First single “Think I Wanna Die” is two minutes and forty-nine seconds of pop bliss straight to the dome. Forget mix cds—this is the sort of stuff to define a romance, or a summer, or at least a semester. At about a half hour, this album struts and frets its way across your iPod for just long enough to get you hooked on the rush, then it vanishes. (Though in this age of media piracy, it’s not just the first time that’s free.)
There’s a veritable horn o’plenty of hooks and vocal melodies on this album, making for an eminently listenable experience. It contains (though does not entirely consist of) the hallmarks of indiepop, the Cloudberry Records variety: lightly strummed chords on what sound like expensive acoustic guitars, boys singing in a high register about lovesickness, at least one full-band “whoo!”, sweet harmony vocals, and some clunky notebook poetry about love.

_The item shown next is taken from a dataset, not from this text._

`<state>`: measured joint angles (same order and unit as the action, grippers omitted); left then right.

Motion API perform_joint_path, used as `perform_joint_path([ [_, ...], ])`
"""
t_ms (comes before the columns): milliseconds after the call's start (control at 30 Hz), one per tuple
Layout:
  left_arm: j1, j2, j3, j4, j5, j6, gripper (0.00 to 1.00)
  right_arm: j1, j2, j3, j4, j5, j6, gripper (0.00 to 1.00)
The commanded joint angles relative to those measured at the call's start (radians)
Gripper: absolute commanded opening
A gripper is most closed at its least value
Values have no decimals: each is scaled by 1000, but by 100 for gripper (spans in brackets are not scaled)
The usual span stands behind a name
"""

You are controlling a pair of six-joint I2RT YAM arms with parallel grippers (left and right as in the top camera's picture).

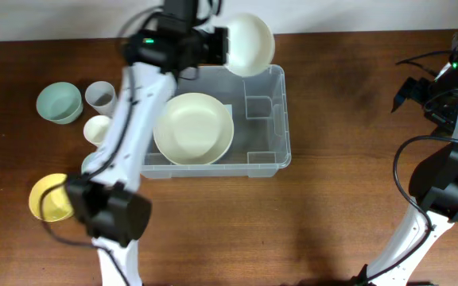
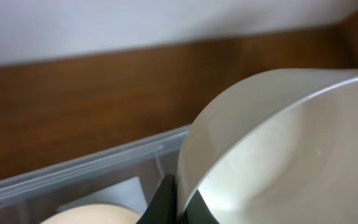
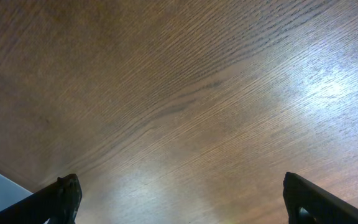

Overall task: Pack container
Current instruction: 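Carry the white bowl right and lower it into the container's right side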

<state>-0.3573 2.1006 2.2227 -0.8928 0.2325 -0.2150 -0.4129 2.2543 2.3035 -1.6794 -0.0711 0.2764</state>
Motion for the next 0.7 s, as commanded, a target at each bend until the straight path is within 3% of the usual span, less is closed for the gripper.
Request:
perform_joint_path([
  [0, -42, 80, -6, -2, 9, -4, 1, -6, -40, -3, 0, 4, -6, 99],
  [333, -73, 225, -6, -32, 3, 7, 1, -6, -40, -3, 0, 4, -6, 99],
  [667, -43, 252, -6, -78, -64, 7, 1, -6, -40, -3, 0, 4, -6, 99],
])
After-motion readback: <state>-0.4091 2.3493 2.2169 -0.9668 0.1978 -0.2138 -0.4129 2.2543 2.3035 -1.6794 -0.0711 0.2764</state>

To their credit though, those boys in Someone Still Loves You, Boris Yeltsin do better on the last front. Lyrically, they aim for generational anthem on “Modern Mystery” (“There is no modern mystery/ We’re makin’ up our history”), road-weary cynicism on “Boring Fountain” (“Gonna quit to a foreign country/Came back to find the same things on TV”), and self-deprecating honesty (“I don’t wanna get drunk, I just wanna get some”) on “Dead Right.” Then there’s the deliciously quotable oddities like “Fell asleep in a boring fountain/ Woke up with an unkind word in my mouth,” also on “Boring Fountain.”
What the album does not sound like is an offhand basement project. The band’s celebrated 2006 debut Broom was recorded in low-fi fashion. Though it required only twice as many microphones as the Antarctica Takes It! album, the re-mastered, Polyvinyl-released version of the Yeltsin debut really doesn’t have too much of the lo-fi bandbox sound sometimes attributed to it.
Well, if that point is arguable, this is less so: Pershing sounds clean. It sounds like the product of some judiciously used studio time, not the accidents of living room recording. And that’s not a problem, but if you’re looking for ramshackle you’ll come up short. Whimsy, sure---ramshackle, no. The band wisely adds just enough of a horn here or a string there to buoy the sonic palette, to successful effect. (Any more though and they’d venture into Irene territory.)
At bottom, indie pop (and especially indiepop) is still pop, and sometimes arrangement is the only thing differentiating a song from an 80’s guilty pleasure to the edgy work of a blog-worthy buzz band (buzz-worthy blog band?) If “The Beach Song” was coated in synthesizers and the vocal harmonies came from a highly paid female backing chorus rather than a couple suburban white guys you’re kinda rooting for to stay in tune, it could pass as trite. But it’s not, so it isn’t.